Aujourd’hui, j’ai toujours peur des hommes. J’ai été suivie par une psy. Elle m’a crue, et elle m’a beaucoup aidée. Je n’ai jamais voulu porter plainte. Mes parents non plus, pour rester discrets. Je sais qu’une autre de ses victimes l’a fait. Une enquête est en cours.

Malgré cela, une injustice comme ça, ça ne s’oublie pas. C’est une douleur qui restera. J’ai appris à vivre avec au quotidien. J’ai beau sourire, rigoler, je suis toujours autant traumatisée par ce qui est arrivé. Si je suis honnête, je n’ai même pas envie d’aller mieux. Le seul truc qui m’aiderait, c’est qu’il me fasse de VRAIES excuses.

Mon agresseur toujours dans ma classe

Je garde une colère profonde. Une colère contre ces gens que j’ai croisés. J’ai juste envie de leur crier qu’ils aillent se faire foutre ! Qui sont-ils pour ne pas croire une enfant de 13 ans qui demandait juste de l’aide ? Et en plus, sur laquelle on rejette toute la faute ! J’aurai toujours cette colère, car ils ont pourri ma vie, ils ont ruiné une relation père/fille qui démarrait à peine, une relation petite sœur/grand frère qui s’est éteinte avec cette histoire. Ils ont ruiné mon dossier scolaire. À cause d’eux, j’ai une énorme pression.

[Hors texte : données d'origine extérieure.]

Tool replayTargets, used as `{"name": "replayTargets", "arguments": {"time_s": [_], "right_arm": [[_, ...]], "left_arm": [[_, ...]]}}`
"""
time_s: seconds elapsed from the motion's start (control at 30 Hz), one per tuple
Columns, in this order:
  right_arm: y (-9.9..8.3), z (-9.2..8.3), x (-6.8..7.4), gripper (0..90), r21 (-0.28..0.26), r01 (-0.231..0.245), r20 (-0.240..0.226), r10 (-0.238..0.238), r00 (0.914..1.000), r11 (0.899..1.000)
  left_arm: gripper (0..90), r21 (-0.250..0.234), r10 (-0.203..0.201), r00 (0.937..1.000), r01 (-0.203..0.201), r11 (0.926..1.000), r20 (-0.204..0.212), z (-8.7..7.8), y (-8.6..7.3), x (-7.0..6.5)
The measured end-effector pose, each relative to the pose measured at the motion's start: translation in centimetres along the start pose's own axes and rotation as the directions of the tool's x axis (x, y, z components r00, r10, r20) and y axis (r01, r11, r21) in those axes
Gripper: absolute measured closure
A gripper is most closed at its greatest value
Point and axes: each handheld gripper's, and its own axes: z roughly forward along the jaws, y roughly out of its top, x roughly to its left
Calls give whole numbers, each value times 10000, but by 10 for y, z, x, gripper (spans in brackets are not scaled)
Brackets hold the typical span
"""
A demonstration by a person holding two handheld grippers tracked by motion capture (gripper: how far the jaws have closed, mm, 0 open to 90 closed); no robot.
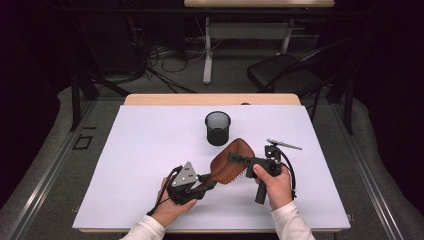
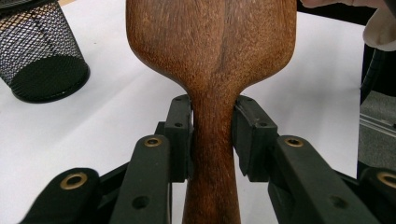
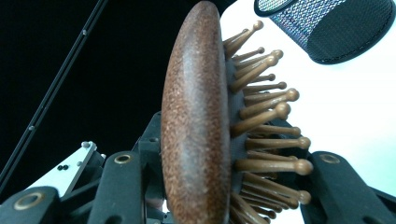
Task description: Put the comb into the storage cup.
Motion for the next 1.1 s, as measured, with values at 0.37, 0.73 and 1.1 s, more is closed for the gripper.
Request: {"name": "replayTargets", "arguments": {"time_s": [0.37,0.73,1.1], "right_arm": [[1,-2,-1,501,-138,-30,-20,30,10000,9999],[3,-4,-2,500,-227,-61,-18,60,10000,9997],[4,-6,-3,500,-317,-34,0,34,10000,9995]], "left_arm": [[559,-115,-102,9999,102,9999,-1,1,0,3],[443,-290,-454,9990,455,9985,27,0,0,7],[386,-294,-759,9971,761,9967,81,-1,0,11]]}}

J’ai évidemment la haine envers lui. Une haine qui ne partira jamais. Je voudrais juste qu’il apprenne de ses erreurs, pour ne plus recommencer. Il mériterait une punition, au moins ! Ce qui me ronge, c’est qu’ils l’ont remis dans ma classe en troisième, contrairement à ce qu’ils avaient promis à mes parents. Maintenant, le voir agir si « normalement » avec moi, me traiter comme sa copine, puis balancer des rumeurs sur moi à la classe… Mais quel clochard !

Pour moi, personne ne mérite de vivre cela. C’est horrible, c’est dégoûtant. Mon agresseur et moi, nous serons dans le même lycée plus tard. Je ne veux pas être dans sa classe ni même entendre parler de lui. Je compte faire une lettre au lycée pour le demander. J’ai pensé à quitter Brive après cette histoire. Mais je pense plutôt attendre mes études. J’ai envie de devenir psychologue. Le milieu pénitentiaire, cela me passionnerait. Je me verrais bien étudier à Paris, vivre là-bas. Comme un nouveau départ.